Microsoft Courting Former OnLive Employees: What Does This Mean For The Next Xbox And Cloud-Based Gaming?

 
on August 25 2012 3:10 PM
Microsoft Xbox 360
Will Xbox 360 be soon overshadowed by Xbox 720? Microsoft

According to VentureBeat, Microsoft is courting former OnLive employees now that the game-streaming company has entered a period of restructuring that caused layoffs for multiple employees. As Gamasutra reported back on Aug. 20, OnLive will reorganize itself in an effort to generate higher revenue; the initiative is due to the high cost of server space. Originally, OnLive planned to hire back a majority of its laid-off staff; however, with news that Microsoft is eyeing OnLive employees for potential positions within the company, one wonders what this means for both Microsoft and OnLive.

Microsoft is looking to host the mixer at its Mountain View, California facility, which is not far from OnLive's Palo Alto headquarters. Microsoft's Eventbrite invitation reads: "We are eager to speak to individuals and teams affected by the OnLive transition. With the stunning success of Xbox/Kinect and the accelerated growth of this business, we are looking to add key players who want to make a real impact in creating groundbreaking new products and services."

Part of the attraction of the cloud (for many companies, not just Microsoft) is the seamless integration of media hubs, gaming platforms and social media, thus making the user's experience streamlined, in a way.

What This Means For The Next Xbox Console

The next Xbox console (codenamed "Durango") is reported to put a heavy emphasis on cloud-based gaming and memory storage. The current-generation Xbox 360 incorporated cloud saves in its last holiday update, although the space allotted to a gamer isn't a tremendous amount, its an indication that the company is eyeing cloud-based gaming as a legitimate concept for its next system. The fact is, Xbox Live is server-driven, so Microsoft clearly has the capabilities to launch into the next-generation of cloud-gaming technology by bringing on more minds who know the cloud inside and out.

As Silicon News pointed out last month, Dave Cutler, a pioneering mind in cloud-based advertising and development, the hope is to push developers toward a more cloud-friendly concept, by working with Xbox Live more. By incorporating Microsoft's Bing service into the current-gen Xbox, Microsoft could be hoping to make a more well-rounded social console that would utilize the cloud in addition to its many media hubs. By pulling information stored on the cloud, users of the next-generation Xbox will have access to countless hours of content and material, and, conceivably with the help of OnLive staffers - games.

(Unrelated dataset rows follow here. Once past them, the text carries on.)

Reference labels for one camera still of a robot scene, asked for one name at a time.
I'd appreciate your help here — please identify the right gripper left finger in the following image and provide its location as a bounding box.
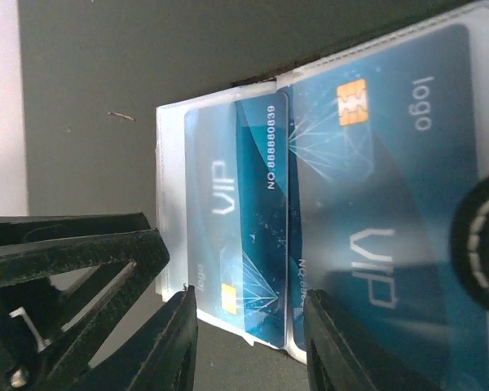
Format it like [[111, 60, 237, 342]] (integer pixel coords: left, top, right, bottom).
[[72, 286, 198, 391]]

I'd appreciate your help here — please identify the black leather card holder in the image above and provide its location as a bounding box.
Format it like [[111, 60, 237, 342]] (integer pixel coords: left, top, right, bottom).
[[156, 1, 489, 390]]

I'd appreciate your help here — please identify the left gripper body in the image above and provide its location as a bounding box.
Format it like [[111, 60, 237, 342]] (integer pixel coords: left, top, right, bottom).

Just because cloud-based gaming and memory storage is a reality that's right around the corner for most console-owners doesn't mean there will be a transition away from existing physical media. Industry Gamers pointed out back in November, 2011 that the next Xbox console won't lose a physical disc drive. This is important to note that even though Microsoft is pushing ahead with cloud-based gaming, retaining a disc drive indicates that it's still making a commitment to physical media, as well. M2 research analyst Billy Pidgeon told Industry Gamers at the time, "I don't expect vendors to leave physical media formats out of next generation consoles. Gaikai and OnLive are viable game delivery systems but in the near term cloud gaming services can't yet allow access on a scale to realize their inherent disruptive potential. Again, back to boring basics, next generation game consoles and dedicated gaming handhelds must link to user accounts stored on servers rather than locking down identity and content ownership at a device level. If Nintendo and Sony do not follow Microsoft's lead here, it will cost them market share next generation,"

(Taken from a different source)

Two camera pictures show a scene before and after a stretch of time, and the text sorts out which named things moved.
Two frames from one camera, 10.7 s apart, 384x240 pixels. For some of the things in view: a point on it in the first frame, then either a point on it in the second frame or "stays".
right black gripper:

Praising OnLive perhaps may have been a bit premature, however; the core idea is still there, Microsoft has shown their commitment to cloud-based gaming and storage, even long before the OnLive situation occurred. DFC Intelligence analyst David Cole offered a slight rebuttal to the notion of cloud-gaming dominating the future for Microsoft (or any company, for that matter), "half the fun is rushing to fight the crowds at GameStop to get your hands on a copy hot off the truck. You take that away from customers and you lose a great deal of business. It is very different from the business side of Microsoft. So when Microsoft talks about the cloud technology in Xbox 720 I think it is often more the business/technology side versus the entertainment/marketing side."

Gaming And The Cloud

Storing a game's saves via the cloud is a relatively simple task. Xbox Live allows players to transfer their saved games and their gamer profiles to the cloud for simple transition to a friend's Xbox 360 console. If Microsoft is only looking to enhance this concept by hiring more OnLive employees, that would seem a tremendous waste of talented developers and staff members.

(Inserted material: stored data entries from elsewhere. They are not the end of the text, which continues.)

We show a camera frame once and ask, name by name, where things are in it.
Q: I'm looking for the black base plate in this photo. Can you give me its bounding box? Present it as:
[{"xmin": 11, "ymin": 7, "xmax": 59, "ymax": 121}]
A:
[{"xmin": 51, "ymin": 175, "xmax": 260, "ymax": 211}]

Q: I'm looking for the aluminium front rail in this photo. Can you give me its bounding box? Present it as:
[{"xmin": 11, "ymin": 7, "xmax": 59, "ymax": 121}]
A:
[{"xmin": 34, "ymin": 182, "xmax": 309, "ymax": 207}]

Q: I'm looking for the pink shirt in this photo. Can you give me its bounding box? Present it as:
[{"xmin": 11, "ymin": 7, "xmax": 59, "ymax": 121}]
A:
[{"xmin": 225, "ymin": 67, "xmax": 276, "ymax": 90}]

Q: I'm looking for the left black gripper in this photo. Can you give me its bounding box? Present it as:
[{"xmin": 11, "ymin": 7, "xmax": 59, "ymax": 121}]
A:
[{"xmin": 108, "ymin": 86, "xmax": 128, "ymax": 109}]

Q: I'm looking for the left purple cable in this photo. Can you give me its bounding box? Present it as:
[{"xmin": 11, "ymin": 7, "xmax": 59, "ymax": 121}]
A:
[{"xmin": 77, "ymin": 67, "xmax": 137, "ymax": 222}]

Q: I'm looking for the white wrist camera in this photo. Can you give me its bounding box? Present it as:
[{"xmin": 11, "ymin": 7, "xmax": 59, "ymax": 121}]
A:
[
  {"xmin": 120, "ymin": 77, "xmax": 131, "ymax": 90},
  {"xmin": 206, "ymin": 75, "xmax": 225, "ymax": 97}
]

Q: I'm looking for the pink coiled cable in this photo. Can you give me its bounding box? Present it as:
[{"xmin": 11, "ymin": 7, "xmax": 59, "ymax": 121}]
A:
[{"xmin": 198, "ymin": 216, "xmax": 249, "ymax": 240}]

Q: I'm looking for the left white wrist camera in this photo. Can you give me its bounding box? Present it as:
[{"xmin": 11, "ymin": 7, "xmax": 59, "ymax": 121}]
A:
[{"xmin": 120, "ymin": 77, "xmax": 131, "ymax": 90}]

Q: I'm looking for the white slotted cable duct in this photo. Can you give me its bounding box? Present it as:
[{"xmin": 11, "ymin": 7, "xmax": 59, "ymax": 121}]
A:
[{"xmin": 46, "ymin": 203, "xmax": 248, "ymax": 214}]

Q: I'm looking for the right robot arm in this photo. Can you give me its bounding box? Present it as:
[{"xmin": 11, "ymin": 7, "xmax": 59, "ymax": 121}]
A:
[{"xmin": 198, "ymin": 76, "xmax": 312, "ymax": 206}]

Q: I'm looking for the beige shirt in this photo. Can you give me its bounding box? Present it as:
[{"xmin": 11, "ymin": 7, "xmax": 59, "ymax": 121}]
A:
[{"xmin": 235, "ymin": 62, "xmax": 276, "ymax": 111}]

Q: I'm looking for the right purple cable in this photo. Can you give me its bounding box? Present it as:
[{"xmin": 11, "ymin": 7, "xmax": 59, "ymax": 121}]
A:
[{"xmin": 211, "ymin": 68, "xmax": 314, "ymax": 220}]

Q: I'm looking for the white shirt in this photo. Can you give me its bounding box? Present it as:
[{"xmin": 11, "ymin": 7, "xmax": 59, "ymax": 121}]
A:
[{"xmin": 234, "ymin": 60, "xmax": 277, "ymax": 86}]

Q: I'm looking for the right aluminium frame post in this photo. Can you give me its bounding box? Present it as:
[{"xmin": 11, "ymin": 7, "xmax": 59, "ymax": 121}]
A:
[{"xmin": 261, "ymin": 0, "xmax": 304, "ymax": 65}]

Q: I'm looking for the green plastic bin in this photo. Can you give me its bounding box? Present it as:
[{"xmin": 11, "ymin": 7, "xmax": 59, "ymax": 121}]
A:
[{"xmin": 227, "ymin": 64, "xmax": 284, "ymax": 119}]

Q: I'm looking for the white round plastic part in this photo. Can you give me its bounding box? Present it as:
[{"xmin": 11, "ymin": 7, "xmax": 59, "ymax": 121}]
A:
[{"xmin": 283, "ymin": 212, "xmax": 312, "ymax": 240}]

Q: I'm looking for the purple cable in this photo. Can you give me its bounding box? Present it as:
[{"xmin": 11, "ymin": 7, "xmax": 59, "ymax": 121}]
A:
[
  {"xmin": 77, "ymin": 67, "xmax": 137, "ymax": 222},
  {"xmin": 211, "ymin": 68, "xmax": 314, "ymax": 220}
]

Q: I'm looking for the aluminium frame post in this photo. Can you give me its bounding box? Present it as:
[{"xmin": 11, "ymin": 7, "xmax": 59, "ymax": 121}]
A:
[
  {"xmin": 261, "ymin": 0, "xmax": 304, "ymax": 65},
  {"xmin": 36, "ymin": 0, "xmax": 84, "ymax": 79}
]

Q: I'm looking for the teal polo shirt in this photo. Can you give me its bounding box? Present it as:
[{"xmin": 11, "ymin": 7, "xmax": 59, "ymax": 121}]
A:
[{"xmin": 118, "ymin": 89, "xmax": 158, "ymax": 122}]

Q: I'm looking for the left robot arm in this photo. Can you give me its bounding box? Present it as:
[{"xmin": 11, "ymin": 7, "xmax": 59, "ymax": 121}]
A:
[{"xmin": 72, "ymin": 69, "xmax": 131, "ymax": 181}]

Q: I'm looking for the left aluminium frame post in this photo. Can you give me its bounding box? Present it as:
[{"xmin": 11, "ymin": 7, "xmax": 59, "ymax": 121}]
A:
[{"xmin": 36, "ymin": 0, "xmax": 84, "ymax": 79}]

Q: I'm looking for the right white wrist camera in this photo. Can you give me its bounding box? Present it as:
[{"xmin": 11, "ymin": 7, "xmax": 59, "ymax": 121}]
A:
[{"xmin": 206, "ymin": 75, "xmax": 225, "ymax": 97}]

The only indication would seem to be a full-court press by Microsoft to enter into the cloud gaming market, lock, stock and barrel. Sony has also jumped onto the cloud-saving bandwagon, however; they require additional fees for Playstation Plus subscribers. While and Xbox Live Gold Membership costs around $50 per year, Microsoft's membership grants players access to every piece of content on Xbox Live, including cloud saves.